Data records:

————

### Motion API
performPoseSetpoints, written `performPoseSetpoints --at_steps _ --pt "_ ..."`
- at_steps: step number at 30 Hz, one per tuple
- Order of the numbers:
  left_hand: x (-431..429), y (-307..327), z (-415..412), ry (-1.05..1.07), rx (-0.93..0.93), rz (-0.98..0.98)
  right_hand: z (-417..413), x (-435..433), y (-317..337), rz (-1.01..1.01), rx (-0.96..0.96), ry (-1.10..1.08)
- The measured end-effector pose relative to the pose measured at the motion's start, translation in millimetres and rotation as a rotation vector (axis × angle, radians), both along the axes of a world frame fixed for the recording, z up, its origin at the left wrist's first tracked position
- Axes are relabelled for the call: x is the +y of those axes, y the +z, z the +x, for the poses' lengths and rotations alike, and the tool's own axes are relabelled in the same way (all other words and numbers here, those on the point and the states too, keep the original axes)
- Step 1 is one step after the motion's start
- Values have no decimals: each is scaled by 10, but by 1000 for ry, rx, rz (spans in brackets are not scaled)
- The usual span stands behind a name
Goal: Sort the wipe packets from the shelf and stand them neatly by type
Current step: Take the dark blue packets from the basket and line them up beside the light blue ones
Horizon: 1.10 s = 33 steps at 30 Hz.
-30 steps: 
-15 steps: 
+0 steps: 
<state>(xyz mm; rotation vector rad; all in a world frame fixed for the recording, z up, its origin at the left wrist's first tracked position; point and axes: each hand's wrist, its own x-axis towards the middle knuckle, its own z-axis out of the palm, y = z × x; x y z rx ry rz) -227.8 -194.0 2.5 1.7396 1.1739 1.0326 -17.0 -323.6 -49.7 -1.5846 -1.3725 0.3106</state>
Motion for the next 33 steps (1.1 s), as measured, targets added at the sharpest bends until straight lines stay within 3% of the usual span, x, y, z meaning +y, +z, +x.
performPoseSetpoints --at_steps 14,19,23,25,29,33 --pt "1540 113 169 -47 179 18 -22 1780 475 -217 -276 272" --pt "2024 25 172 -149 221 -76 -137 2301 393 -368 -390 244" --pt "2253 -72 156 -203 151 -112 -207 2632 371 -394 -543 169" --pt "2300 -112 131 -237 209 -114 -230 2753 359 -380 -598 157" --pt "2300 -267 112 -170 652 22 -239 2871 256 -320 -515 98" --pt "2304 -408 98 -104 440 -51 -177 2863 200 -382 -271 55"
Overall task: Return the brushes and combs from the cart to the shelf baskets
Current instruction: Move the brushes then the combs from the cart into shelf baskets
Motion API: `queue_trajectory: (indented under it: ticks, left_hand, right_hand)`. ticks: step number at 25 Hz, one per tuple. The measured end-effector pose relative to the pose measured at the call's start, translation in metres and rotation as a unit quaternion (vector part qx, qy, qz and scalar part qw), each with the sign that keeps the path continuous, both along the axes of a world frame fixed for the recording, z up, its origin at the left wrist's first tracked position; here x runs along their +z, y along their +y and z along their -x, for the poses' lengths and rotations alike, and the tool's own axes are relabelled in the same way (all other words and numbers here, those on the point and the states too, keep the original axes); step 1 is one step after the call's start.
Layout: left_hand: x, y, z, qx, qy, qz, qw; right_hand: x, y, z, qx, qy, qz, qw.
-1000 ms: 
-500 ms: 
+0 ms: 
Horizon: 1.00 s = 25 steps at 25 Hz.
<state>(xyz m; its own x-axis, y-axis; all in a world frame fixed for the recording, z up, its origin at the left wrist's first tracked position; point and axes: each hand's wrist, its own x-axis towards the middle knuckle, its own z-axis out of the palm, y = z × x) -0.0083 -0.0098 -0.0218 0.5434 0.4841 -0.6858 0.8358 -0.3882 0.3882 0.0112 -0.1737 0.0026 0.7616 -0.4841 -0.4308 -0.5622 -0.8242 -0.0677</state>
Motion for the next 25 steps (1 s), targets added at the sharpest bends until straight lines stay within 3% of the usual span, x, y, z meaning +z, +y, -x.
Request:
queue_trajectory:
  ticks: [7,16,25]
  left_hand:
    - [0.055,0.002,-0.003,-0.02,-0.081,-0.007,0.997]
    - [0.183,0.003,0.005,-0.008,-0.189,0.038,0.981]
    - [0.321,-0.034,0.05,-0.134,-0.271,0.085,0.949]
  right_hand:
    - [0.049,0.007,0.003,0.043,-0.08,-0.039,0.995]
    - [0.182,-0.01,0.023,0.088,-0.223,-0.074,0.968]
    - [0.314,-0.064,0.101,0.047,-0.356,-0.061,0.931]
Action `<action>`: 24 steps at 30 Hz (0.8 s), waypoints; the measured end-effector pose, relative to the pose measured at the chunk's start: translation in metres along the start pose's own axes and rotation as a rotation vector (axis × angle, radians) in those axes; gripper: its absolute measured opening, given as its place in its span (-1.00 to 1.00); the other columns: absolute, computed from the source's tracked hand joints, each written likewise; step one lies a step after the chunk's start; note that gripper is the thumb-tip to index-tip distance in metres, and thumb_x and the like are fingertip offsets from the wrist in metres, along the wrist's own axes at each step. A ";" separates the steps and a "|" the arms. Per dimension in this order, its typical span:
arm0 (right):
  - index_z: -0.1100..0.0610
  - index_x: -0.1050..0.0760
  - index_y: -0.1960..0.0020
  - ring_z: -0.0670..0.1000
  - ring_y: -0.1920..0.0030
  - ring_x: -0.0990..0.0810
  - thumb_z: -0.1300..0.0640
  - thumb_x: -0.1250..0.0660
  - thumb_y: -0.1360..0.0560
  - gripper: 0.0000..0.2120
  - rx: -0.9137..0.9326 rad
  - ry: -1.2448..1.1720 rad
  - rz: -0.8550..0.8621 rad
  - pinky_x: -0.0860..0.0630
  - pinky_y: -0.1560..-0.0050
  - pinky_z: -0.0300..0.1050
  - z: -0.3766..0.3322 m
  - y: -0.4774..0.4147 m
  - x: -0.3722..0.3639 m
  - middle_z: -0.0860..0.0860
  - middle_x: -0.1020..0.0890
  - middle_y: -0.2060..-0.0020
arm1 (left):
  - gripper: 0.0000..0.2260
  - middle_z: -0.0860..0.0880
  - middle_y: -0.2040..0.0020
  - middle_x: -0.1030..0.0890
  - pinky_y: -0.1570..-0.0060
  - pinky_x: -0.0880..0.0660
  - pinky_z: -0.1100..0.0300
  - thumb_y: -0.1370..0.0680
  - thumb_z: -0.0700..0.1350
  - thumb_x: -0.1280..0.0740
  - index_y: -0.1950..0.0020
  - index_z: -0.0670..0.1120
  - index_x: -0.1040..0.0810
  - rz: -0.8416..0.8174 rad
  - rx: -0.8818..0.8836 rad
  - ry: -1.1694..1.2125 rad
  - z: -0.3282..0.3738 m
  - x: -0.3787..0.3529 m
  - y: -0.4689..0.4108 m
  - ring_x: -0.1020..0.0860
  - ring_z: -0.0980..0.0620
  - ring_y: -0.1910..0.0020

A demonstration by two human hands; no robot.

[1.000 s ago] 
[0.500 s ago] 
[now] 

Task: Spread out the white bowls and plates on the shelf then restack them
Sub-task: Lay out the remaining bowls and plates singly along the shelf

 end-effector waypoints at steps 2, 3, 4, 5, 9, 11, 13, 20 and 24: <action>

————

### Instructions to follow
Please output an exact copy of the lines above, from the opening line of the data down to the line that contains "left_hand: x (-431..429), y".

### Output
### Motion API
performPoseSetpoints, written `performPoseSetpoints --at_steps _ --pt "_ ..."`
- at_steps: step number at 30 Hz, one per tuple
- Order of the numbers:
  left_hand: x (-431..429), y (-307..327), z (-415..412), ry (-1.05..1.07), rx (-0.93..0.93), rz (-0.98..0.98)

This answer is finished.